There’s two kinds of people in the world – people who have read this next excerpt from my book, and people who blow.
Trof found the poster he was looking for with very little difficulty. There weren’t many posters of bandits, and even fewer of lady bandits. Hers, in fact, was the only one. He studied it closely from where it hung on the outer wall of the constable’s shop. He was just looking. He wasn’t sure the exact process for how one removed the poster to take it with them, so he grabbed the bottom edge of it and pulled down carefully, feeling as it ripped through the nails that held it at the top. He gritted his teeth in satisfaction and took a last long look before rolling it up and slinging it under his arm.
He wasn’t sure where to go. There was a bandit in town. Another bandit who was not a lady bandit. All Trof needed was somewhere quiet to think, but as he began walking through the sunny streets he saw groups of men hurrying in and out of doors, taking low careful steps as they held tight to scythes or shovels or even just wooden cudgels. He stopped in the street, feeling the sweat bead on his brow.
To his left, the expanse of the local graveyard ringed the high form of a local cathedral – one of the tabernacles of the Laughing God. Trof knew the place well. There was a woman there who cared for the graves and the grounds, living with her daughter in a shanty no bigger than Trof’s own. Along with the owner of the tack shop where Trof had found some work, she was the only person in Rainsreach who ever spoke to him.
The large, arched doors of the cathedral stood open. They seemed the only doors in sight that weren’t being actively patrolled by men looking for a fight. Trof quickened his step and hurried within, picking his way though the many gravestones that lined the courtyard.

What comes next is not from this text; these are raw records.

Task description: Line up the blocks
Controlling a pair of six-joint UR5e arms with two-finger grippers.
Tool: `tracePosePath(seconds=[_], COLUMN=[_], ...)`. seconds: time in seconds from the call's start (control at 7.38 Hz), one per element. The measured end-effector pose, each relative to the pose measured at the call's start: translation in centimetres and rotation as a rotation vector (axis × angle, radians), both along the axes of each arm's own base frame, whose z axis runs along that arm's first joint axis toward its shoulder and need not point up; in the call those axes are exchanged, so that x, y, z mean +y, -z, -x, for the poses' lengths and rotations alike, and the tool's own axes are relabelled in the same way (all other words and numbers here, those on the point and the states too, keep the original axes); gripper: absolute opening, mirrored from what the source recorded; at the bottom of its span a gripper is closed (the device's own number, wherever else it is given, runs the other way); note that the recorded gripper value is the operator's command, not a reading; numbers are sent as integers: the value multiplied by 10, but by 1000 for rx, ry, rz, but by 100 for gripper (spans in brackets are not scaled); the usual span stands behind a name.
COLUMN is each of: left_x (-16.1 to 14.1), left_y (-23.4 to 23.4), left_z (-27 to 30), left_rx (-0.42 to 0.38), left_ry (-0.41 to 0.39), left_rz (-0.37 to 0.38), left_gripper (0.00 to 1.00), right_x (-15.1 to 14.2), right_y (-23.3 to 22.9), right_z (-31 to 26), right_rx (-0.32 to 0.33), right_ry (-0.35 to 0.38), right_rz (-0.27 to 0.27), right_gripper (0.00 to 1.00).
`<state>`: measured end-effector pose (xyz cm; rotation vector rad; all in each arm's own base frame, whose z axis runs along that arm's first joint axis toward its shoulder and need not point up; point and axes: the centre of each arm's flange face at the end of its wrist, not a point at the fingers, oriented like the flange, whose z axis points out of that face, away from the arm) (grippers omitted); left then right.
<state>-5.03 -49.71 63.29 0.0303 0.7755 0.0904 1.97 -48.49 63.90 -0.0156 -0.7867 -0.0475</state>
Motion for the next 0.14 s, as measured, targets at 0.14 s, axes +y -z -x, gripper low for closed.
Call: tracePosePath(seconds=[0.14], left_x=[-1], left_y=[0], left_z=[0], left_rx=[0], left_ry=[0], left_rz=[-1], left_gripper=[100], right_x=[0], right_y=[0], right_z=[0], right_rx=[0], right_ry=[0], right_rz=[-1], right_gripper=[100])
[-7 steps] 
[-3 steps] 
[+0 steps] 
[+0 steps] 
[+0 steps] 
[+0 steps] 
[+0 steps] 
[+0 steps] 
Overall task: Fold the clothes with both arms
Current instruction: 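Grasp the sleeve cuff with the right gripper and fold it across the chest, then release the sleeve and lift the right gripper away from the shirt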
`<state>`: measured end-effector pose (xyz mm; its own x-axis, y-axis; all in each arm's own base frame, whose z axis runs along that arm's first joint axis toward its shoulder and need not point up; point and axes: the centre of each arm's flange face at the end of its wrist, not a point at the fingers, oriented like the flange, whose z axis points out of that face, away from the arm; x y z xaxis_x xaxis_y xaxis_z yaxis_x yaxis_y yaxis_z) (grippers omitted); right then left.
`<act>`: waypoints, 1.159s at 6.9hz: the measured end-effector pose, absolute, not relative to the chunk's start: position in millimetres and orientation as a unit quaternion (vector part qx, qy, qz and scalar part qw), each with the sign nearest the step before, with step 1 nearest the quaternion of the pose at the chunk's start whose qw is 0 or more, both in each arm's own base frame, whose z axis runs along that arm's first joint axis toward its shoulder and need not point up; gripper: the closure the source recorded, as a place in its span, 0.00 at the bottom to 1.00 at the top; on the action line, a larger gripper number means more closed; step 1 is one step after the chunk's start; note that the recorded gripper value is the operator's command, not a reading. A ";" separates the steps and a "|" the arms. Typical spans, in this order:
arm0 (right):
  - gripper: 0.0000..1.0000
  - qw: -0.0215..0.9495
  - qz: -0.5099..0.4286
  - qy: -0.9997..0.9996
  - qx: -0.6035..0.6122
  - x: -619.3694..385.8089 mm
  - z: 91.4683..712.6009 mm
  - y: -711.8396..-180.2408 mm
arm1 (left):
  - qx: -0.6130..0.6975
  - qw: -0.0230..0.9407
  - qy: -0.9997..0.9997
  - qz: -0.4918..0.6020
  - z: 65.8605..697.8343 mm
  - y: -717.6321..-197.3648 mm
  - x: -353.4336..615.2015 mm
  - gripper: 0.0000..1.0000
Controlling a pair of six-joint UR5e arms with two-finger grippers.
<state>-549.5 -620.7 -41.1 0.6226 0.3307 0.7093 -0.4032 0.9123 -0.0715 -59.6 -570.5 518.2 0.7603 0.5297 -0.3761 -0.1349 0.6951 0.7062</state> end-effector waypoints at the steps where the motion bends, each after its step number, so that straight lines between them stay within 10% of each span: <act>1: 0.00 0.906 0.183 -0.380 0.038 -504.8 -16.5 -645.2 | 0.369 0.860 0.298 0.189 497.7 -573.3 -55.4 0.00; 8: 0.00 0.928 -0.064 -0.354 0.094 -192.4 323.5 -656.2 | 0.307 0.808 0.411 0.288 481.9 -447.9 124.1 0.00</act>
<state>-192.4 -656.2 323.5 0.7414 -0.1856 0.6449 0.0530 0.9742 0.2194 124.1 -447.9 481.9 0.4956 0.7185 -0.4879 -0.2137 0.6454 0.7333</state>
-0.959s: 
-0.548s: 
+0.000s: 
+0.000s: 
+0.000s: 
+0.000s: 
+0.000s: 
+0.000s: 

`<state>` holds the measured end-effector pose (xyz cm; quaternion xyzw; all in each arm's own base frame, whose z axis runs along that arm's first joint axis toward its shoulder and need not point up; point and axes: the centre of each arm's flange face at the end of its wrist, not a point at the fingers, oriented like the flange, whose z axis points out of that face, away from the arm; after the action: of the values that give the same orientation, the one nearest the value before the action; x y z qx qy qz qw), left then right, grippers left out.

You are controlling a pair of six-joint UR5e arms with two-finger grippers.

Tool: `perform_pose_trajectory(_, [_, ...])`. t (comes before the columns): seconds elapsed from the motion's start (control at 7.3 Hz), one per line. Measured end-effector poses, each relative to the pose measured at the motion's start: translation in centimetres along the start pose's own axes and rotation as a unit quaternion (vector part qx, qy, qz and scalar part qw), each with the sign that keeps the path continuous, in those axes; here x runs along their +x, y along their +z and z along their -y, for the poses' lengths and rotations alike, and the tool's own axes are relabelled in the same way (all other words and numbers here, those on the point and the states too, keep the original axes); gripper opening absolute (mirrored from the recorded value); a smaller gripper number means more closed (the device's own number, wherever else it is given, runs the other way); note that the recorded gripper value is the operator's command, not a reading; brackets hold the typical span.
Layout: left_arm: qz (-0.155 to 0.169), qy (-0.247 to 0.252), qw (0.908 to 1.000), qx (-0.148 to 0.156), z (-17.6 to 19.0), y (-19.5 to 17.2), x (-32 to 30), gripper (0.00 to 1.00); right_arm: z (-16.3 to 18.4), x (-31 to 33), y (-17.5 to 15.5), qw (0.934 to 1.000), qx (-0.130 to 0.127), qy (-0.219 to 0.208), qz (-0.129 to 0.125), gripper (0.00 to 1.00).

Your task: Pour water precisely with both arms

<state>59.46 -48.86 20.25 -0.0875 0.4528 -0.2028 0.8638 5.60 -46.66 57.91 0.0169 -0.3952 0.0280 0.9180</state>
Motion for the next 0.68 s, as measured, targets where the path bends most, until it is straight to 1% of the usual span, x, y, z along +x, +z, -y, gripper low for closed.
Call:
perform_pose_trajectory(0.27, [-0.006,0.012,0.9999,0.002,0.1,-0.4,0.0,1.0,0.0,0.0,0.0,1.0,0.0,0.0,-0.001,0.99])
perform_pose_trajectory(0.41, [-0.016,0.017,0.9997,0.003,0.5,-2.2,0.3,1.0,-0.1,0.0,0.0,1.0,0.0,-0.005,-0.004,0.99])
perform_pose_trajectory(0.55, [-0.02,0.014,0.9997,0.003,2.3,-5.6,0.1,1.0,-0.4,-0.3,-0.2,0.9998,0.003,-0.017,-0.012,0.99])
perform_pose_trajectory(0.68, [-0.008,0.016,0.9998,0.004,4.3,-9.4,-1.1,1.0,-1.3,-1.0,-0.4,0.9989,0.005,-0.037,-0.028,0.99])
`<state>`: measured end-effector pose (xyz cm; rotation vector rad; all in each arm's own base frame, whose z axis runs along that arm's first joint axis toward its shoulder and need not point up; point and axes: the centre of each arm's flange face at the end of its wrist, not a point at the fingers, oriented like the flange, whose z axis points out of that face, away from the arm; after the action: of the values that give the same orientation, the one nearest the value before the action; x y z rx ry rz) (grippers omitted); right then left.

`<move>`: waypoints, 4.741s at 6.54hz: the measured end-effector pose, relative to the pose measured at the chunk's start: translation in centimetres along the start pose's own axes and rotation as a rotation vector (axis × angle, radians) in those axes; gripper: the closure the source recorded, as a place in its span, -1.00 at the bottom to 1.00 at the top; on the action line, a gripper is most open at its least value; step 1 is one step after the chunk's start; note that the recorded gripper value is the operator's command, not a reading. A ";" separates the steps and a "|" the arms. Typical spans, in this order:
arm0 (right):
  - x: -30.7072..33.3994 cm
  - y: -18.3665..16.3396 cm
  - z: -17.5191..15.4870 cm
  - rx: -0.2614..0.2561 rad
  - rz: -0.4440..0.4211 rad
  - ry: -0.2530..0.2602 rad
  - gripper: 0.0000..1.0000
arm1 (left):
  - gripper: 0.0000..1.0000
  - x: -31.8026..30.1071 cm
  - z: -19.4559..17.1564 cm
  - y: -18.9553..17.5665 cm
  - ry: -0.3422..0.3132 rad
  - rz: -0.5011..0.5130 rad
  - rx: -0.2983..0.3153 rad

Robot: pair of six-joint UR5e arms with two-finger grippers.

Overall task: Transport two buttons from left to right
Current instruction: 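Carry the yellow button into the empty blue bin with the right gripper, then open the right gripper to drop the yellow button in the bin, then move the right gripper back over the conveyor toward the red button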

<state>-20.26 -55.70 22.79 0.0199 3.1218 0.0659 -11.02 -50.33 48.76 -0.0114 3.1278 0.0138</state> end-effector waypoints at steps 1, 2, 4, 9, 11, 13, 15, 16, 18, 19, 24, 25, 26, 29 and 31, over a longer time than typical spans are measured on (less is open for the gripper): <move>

It was dim inside, lit only by the sun that filtered in through the panes of rippled glass. The many benches in the hall were carved in uniform, constructed with a simple design and no ornamentation. A few quiet worshippers sat with heads bowed or approached the parishioner who manned the altar at the far end. The ceilings were very high, reaching up three stories to a pointed roof above. It was the only building of its sort in Rainsreach. Trof had never been in it before.
He found a seat off to one side, sat down, and unrolled the poster. The image of the skeletal woman stared back at him, drawn by a steady hand. The picture was … good. At the very least it was her. Whoever had drawn it had been careful to include the woman’s gaunt cheekbones and sunken eyes, but there was something that wasn’t quite right.
Trof closed his eyes. Dark washed over him. In the dim of the cathedral it was easy to find the blackness of the void. People said that orcs had a special fondness for the dark – that it was their reward at the end of suffering. They said that when the world fell to ruin and men and Gods alike turned at last in desperation to the Deep, it would be the orcs who took joy in a sunless world. The orcs knew that in such a world they would be equal even to their God, and so they yearned for the dark.
Trof hated it.
With broad strokes he painted over the blackness of his thoughts, adding layers of texture until the walls of his little wooden shack began to take shape in various shades of grey before him. He painted the wood lines with their erotic mysteries. He painted his thin mattress, and the door with its rusty spring. He painted two large men, one with a machete through his forearm. He painted her looking down at him.
“Why did the bird die?” He could still hear her voice, dry and cracking like rustling leaves.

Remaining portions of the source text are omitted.